How long should I test a new preset?

Give it several short sessions. Five minutes of Free Play help, but they are not always enough.

Should I keep the same settings on every platform?

Keep the same camera everywhere. Tune deadzone around the controller and drift risk.

Where can I track official Rocket League updates?

Verified sources

These links help readers and search assistants check the facts used in this article.

Rocket League settings FAQ

What are the best Rocket League camera settings for beginners?

Start with FOV 110, distance 270, height 100 to 110, angle around -3 and Camera Shake off, then adjust one value at a time.

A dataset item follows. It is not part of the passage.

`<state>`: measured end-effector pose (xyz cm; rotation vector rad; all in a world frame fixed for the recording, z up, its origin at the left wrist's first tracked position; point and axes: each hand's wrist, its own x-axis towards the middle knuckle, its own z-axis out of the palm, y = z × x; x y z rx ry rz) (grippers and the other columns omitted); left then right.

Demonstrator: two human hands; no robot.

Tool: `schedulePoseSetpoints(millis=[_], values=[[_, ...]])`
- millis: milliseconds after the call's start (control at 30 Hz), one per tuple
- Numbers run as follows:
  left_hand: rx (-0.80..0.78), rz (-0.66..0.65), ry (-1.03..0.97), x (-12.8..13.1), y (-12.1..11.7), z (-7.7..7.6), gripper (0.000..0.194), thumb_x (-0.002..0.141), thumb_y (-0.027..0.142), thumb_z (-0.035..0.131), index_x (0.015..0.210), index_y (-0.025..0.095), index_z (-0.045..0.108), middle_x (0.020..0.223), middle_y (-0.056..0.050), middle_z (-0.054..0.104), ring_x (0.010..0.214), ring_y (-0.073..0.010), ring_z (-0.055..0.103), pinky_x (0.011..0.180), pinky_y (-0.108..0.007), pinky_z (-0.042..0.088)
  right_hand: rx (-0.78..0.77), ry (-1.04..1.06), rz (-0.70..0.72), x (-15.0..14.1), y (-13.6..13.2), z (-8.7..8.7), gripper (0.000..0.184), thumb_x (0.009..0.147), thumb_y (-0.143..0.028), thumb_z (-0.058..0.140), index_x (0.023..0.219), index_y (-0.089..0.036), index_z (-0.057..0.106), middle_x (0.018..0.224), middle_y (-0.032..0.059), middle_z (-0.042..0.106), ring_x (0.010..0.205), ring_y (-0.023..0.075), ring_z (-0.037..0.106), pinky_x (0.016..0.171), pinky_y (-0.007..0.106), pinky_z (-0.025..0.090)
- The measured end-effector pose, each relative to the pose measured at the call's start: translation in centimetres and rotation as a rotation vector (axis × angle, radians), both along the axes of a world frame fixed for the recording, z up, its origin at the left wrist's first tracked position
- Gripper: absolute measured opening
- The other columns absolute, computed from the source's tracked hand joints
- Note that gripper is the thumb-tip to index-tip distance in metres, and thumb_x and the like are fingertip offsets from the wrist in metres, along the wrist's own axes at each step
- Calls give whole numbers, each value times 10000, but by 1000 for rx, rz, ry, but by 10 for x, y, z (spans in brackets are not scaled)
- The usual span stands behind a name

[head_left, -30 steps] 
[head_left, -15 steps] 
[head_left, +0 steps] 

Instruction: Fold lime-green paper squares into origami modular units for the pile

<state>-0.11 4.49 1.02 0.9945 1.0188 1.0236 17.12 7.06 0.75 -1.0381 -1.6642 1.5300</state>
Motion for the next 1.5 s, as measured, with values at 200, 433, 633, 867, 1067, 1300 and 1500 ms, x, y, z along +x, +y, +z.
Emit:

What controller deadzone should I use in Rocket League?

Use a stable moderate deadzone first, then lower it gradually only if your stick does not drift and your touches stay consistent.

Should I copy pro Rocket League settings?

Use pro settings as a reference, but keep one preset for several sessions. The goal is better field reading, not constant changes.

Which controller binds matter most?

Make boost, jump and air roll comfortable enough to use together. If a bind forces awkward fingers, your mechanics will feel inconsistent.

How do I test Rocket League settings quickly?

Spend ten minutes in freeplay, run simple aerials, then play an unranked match. Change only the setting that clearly hurts control or visibility.

Should Camera Shake be turned off?

Yes. Turning Camera Shake off makes the image steadier and helps you read touches, bounces and fast challenges.

What should I change first?

Start with FOV, distance, height, Camera Shake and deadzone. Change binds after the camera and car control already feel readable.

Do these settings work on PC, PlayStation and Xbox?

Yes, the same principles apply. The feel can change with controller type, display latency and platform performance.